TRY IT: The lines from the start of the data up to and including the one with "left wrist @" should be returned exactly, and nothing else.
####
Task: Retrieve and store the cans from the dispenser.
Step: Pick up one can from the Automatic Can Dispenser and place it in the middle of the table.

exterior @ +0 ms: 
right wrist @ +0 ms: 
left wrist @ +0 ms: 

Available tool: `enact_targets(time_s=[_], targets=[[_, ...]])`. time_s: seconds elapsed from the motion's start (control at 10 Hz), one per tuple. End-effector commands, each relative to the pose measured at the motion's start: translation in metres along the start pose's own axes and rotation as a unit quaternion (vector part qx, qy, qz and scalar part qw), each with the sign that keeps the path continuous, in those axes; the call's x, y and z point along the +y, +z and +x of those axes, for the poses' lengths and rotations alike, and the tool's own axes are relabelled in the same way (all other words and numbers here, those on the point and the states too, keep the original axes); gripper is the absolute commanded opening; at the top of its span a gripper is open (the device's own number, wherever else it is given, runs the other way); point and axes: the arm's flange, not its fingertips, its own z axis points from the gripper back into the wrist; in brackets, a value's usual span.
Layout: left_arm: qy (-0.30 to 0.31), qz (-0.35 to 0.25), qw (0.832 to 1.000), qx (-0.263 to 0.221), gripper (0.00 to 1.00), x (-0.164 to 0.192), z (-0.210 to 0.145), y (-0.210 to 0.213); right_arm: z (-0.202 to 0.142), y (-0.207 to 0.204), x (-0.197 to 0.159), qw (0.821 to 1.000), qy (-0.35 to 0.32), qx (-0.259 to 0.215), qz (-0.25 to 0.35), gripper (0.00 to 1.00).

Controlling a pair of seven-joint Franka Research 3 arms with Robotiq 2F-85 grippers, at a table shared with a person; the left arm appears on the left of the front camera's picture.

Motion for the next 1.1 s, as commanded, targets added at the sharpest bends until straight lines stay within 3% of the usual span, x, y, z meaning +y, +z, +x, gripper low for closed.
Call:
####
TASK RESULT:
Task: Retrieve and store the cans from the dispenser.
Step: Pick up one can from the Automatic Can Dispenser and place it in the middle of the table.

exterior @ +0 ms: 
right wrist @ +0 ms: 
left wrist @ +0 ms: 

This response is now finished.